Have you ever taken a risk that tests your usual rules to play it safe? Incredibly, we learn from every project that service providers and their prospective clients view risk in very different ways. The latest gem came about during a procurement exercise where the client chose to select the largest service provider over a smaller supplier, although well-established, even though costs were double!

‘Nobody ever got fired from buying IBM right?’

Amazingly this decision was taken because our client sponsor recognised that their organisation’s senior executives and Board might perceive a higher risk with the smaller service provider. Nothing wrong with a low-risk strategy, many organisations have chosen to buy only IBM or Microsoft products over the years for the same reason.

Interestingly the successful supplier pitched that they alone could provide a robust network, a high level of service and extensive support staff. With 20/20 hindsight we knew this was flawed, but it affected the decision-making process. The question that presented itself from this outcome was ‘what are the risks and how do you evaluate its importance with regards to comparing suppliers?’

The problem we all face is scraping back the jargon and fluff to find the real points of difference and any potential areas of risk with each supplier. The following are some of the questions you can try and uncover to match the best fit your organisation;

  • Is the service provider proposing a solution based on old or new infrastructure and are there any legacy issues? Older networks may not have the flexibility to work with your systems and applications and may be grandfathered in the not too distant future.
  • Does the service provider own the networks proposed or are they contracted from a third party? Without a direct relationship, you may not have the ability to get efficient and rapid service if there is a problem.
  • Are there any International data requirements and if so does the service provider have decent pipe size access to the Southern Cross link?
  • Are the SLA’s suggested appropriate for you and if not met are they punitive to the service provider?

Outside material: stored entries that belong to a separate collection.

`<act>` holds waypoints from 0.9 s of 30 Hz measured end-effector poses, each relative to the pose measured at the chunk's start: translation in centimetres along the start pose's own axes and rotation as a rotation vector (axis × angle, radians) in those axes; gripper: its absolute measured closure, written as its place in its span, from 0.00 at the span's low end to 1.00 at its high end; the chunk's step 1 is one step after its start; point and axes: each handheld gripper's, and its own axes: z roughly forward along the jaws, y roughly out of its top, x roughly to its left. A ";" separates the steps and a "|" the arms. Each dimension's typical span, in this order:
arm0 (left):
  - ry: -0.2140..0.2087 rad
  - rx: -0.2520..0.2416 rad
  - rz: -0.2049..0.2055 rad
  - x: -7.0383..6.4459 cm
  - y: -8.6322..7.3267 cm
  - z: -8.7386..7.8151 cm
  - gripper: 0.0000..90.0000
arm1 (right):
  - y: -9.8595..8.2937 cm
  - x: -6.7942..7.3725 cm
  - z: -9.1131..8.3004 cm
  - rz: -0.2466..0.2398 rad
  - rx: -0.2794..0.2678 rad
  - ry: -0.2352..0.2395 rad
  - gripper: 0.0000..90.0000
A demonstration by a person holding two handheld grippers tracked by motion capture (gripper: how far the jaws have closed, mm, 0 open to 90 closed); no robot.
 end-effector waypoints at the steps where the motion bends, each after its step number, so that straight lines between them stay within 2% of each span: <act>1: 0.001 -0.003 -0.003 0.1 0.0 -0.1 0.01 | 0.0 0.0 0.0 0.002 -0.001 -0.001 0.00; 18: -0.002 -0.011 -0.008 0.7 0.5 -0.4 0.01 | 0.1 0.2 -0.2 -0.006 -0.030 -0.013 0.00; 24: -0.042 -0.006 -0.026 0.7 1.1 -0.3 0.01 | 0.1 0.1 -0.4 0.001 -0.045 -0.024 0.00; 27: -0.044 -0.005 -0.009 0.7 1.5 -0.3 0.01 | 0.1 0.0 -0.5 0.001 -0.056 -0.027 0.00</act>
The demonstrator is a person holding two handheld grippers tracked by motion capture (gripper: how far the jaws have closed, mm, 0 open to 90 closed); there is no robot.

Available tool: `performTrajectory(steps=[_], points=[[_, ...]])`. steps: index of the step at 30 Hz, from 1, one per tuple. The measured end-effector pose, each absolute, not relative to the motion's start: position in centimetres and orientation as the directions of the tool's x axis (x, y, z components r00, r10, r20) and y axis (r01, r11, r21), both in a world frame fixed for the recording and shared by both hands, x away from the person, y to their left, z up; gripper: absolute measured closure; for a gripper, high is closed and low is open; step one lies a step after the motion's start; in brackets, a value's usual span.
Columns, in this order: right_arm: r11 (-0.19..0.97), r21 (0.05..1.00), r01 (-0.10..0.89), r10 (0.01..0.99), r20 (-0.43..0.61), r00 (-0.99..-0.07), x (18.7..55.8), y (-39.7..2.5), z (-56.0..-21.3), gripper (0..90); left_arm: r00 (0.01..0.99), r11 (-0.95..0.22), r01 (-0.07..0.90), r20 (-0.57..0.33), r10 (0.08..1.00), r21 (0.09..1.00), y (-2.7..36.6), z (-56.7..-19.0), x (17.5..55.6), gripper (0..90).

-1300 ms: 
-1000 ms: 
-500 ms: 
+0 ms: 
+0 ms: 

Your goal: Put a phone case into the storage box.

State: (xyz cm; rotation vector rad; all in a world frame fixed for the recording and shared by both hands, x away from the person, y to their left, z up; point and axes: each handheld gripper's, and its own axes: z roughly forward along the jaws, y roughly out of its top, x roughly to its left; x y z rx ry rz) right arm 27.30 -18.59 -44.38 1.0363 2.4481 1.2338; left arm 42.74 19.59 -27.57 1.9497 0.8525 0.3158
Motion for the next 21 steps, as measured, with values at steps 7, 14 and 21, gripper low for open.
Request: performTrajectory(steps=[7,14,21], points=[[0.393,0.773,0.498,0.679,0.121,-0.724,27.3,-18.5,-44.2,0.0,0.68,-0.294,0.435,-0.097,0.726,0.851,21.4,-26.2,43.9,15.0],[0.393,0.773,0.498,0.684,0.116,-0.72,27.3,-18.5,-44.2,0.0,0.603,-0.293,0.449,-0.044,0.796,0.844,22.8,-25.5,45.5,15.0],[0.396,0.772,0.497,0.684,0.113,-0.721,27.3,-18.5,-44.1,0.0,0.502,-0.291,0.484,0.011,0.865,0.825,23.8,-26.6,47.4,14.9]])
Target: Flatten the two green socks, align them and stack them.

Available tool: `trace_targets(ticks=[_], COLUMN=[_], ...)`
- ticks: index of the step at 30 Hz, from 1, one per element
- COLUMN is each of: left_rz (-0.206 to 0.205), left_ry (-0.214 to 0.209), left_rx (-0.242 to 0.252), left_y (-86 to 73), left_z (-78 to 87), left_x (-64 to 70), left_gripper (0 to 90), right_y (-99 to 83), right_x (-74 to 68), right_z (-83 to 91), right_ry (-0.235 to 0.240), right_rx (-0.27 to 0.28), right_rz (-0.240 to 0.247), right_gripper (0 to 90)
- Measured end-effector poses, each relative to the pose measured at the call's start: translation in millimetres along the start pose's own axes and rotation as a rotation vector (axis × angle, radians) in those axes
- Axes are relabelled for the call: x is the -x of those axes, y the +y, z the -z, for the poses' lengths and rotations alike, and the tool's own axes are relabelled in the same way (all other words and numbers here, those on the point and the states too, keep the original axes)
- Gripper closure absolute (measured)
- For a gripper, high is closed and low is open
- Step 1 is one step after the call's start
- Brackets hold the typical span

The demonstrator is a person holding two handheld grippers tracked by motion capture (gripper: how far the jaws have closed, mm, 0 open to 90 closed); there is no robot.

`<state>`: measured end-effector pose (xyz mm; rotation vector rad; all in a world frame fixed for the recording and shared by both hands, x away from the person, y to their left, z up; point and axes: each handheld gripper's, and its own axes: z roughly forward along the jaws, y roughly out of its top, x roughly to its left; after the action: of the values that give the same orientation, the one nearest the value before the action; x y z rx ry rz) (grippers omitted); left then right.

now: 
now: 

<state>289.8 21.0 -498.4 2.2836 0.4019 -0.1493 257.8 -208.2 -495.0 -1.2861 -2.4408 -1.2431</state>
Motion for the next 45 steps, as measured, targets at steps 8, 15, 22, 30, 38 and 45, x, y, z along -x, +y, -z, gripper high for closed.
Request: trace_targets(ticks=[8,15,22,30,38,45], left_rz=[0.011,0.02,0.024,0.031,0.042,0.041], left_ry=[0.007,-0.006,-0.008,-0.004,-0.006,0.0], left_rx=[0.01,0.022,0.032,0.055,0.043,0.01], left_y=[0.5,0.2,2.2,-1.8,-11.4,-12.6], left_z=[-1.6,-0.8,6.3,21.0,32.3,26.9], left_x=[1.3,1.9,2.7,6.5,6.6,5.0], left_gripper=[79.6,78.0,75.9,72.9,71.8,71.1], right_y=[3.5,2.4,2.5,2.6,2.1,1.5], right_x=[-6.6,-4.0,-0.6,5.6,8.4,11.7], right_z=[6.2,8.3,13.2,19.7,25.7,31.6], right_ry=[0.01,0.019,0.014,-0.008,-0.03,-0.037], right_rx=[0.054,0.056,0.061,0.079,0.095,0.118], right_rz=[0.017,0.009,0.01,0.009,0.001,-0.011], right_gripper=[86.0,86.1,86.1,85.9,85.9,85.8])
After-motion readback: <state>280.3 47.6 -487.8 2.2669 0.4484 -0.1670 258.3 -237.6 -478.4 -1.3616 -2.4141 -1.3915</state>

Disruption to your network could cost your organisation substantially more than a one-off credit for a service failure.
  • Where is the service provider vulnerable, e.g. Points of Presence (POP), the number of soft switches, redundancy, data network design, third-party reliance, service support, mobile phone coverage?
  • Is the Proposed network private, or does it tunnel across Internet-facing circuits? Are you using the service providers firewalls or your own? If it is the latter test the provider and get their assurances that their design will work with your equipment.
  • Are Cloud services needed? Will they be Public or Private? What are the responsibilities of the service provider?
  • UFB comes in many forms, what has is offered? Business grade or consumer grade?
  • Circuit monitoring, Is the Vendor reactive or proactive?
  • Has the service provider suggested SDWan, MPLS or a hybrid? SDWan offers many monitoring tools that are useful in you assisting the service provider in diagnosing network breakdowns occur, because, let’s face it you know your network better.
  • What experience does the service provider have with the solution proposed? Reference sites are indicative of their performance, and due diligence is critical in mitigating risk!

Experience has taught us that all service provider networks are vulnerable and there are more than enough examples of failure. If after doing all you can to mitigate for any shortcomings you can only hope for the best and prepare for the worst case scenario.

Interestingly the client discussed above experienced a significant outage with the successful service provider shortly after the transition. Whatever decision is made make sure you understand the technical ‘point of difference’ and ask for clarification as to how that will benefit your organisation.